The long-term use of glucocorticoids, because they can worsen insulin sensitivity, should be viewed with caution in insulin-resistant women with PCOS. Other additional interventions in women with hyperandrogenism include the use of androgen agonists and GnRH agonists. Spironolactone, even at high doses, does not impair glucose tolerance,93 and may actually have some beneficial effects on insulin action.94 However, it is frequently given in conjunction with oral contraceptives. Flutamide has also not been shown to affect insulin sensitivity in women with PCOS.95 Antiandrogens must be used with caution in PCOS women of reproductive age, given their potential teratogenic effects in a male fetus.

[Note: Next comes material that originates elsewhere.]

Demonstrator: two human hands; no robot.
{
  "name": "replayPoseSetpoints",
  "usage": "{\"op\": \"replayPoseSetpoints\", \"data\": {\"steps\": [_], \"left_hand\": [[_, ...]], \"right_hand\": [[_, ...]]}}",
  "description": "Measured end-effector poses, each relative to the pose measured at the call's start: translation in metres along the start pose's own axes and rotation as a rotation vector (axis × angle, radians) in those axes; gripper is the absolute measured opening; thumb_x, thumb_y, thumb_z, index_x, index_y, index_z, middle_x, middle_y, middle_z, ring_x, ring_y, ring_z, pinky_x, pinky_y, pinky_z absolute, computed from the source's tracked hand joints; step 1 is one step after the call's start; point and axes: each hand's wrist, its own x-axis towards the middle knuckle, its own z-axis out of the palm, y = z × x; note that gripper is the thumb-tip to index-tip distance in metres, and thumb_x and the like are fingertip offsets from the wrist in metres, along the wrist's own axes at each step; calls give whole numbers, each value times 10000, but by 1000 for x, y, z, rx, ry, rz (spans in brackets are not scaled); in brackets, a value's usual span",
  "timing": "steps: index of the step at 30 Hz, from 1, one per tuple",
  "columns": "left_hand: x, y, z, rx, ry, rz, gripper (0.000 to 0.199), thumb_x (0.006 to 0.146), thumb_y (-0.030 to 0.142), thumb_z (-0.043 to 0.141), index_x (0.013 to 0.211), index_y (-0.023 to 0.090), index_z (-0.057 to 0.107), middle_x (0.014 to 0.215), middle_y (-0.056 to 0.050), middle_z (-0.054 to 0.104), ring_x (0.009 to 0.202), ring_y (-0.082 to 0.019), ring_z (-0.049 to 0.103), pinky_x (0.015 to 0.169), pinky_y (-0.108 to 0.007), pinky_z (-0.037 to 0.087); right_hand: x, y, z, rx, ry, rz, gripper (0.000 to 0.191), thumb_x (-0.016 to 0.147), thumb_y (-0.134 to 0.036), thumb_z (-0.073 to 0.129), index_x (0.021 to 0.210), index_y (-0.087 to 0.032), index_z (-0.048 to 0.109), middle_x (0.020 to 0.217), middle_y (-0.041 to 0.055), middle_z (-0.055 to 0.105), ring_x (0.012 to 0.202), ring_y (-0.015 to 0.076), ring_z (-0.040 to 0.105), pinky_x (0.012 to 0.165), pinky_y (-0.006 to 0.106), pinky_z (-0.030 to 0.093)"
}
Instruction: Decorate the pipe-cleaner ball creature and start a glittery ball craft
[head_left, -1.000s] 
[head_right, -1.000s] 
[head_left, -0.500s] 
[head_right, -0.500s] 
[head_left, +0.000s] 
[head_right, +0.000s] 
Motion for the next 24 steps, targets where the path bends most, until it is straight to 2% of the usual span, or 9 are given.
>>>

Long-acting GnRH analogs can effectively suppress ovarian hyperandrogenism in insulin-resistant PCOS women with no significant effect on insulin resistance. This also produces a hypoestrogenic state that may result in sequelae such as osteoporosis and cardiovascular disease over a prolonged period of time. It is possible to add back low-dose estrogen replacement to prevent these events. While the use of the GnRh agonist alone in these women has not been found to alter insulin sensitivity, add-back hormone replacement therapy may have an effect. A preliminary study has suggested that low-dose add-back estrogen replacement alone does not lower insulin sensitivity (although adding a progestin did).96 This also represents an exciting field for further research.

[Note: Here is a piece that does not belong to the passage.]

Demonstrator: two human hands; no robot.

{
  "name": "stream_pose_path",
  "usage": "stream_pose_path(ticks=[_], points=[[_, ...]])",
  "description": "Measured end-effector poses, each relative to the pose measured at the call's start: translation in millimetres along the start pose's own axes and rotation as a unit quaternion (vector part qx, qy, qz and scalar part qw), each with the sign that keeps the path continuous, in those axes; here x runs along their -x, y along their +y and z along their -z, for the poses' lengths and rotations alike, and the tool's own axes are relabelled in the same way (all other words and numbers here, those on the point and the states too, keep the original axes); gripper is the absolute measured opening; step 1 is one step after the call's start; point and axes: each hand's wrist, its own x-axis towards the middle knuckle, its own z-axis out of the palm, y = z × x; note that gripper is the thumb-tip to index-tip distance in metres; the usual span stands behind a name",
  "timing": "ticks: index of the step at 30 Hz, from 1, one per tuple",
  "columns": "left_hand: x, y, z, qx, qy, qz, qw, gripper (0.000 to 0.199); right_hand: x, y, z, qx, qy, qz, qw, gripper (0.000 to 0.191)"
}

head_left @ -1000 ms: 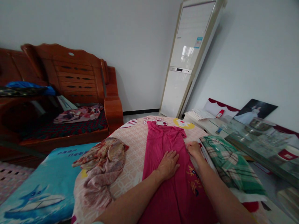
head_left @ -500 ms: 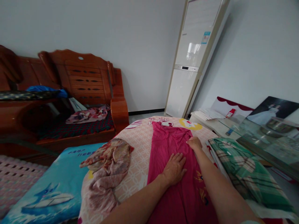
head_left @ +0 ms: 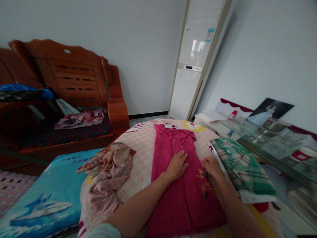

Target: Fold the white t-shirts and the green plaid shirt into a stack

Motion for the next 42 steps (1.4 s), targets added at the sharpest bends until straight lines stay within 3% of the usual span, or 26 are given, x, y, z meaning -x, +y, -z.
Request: stream_pose_path(ticks=[2,7,12,17,23,26,28,31,34,37,40,42], points=[[-14,-2,2.4,-0.003,0.001,-0.012,1.000,0.050,31,11,1,0.050,0.002,0.031,0.998,0.033],[-64,-9,2.6,-0.038,-0.031,-0.080,0.996,0.047,88,27,-3,0.060,-0.011,0.014,0.998,0.042],[-100,-16,-8.5,-0.089,-0.073,-0.086,0.990,0.046,112,24,-2,0.039,-0.025,-0.003,0.999,0.045],[-108,-21,-14.5,-0.112,-0.097,-0.037,0.988,0.048,129,33,5,0.026,-0.032,-0.014,0.999,0.045],[-105,-16,-13.0,-0.111,-0.111,-0.018,0.987,0.053,145,28,7,0.139,-0.031,-0.065,0.988,0.040],[-103,-12,-6.9,-0.077,-0.106,-0.022,0.991,0.053,146,13,16,0.199,0.014,-0.065,0.978,0.027],[-98,-13,0.2,-0.034,-0.072,-0.027,0.996,0.058,145,2,21,0.193,0.058,-0.028,0.979,0.021],[-82,-23,14.6,-0.008,-0.031,-0.051,0.998,0.067,139,-14,17,0.106,0.083,0.104,0.985,0.020],[-54,-41,33.5,-0.027,-0.039,-0.076,0.996,0.066,134,-26,2,0.051,0.007,0.185,0.981,0.016],[-25,-63,55.5,-0.022,0.006,-0.043,0.999,0.056,131,-34,-7,0.041,-0.086,0.178,0.979,0.005],[-3,-83,72.7,-0.029,0.085,0.037,0.995,0.048,125,-44,-6,0.016,-0.086,0.177,0.980,0.005],[8,-92,76.1,-0.048,0.098,0.088,0.990,0.047,118,-57,-5,-0.010,-0.076,0.183,0.980,0.011]])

Hyperinsulinemia combined with hyperandrogenism in women has many potential etiologies. Unfortunately it seems we tend to understand the specific defect best in the rarest syndromes. PCOS is the most common cause despite being a diagnosis of exclusion. But this unique syndrome offers the tantalizing possibility of understanding the mechanisms that cause hyperinsulinemic hyperandrogenism. A substantial portion of the population would be benefited by such insight. The future of physician interaction with PCOS belongs not so much to the suppression of hyperandrogenism and ovulation induction, for which adequate diagnostic and therapeutic options exist, but to the diagnosis and treatment of insulin resistance, which comparatively is in its infancy. As the obstetrician-gynecologist expands his or her talents into the field of primary care, an expanded awareness of the signs, symptoms, and biochemical abnormalities of women with PCOS will help not only in the identification and follow-up of the long-term sequelae of hyperinsulinemic hyperandrogenism, but also in determining when and how to intervene.

Supported by grant HD01118-01 from the National Institute of Child Health and Human Development.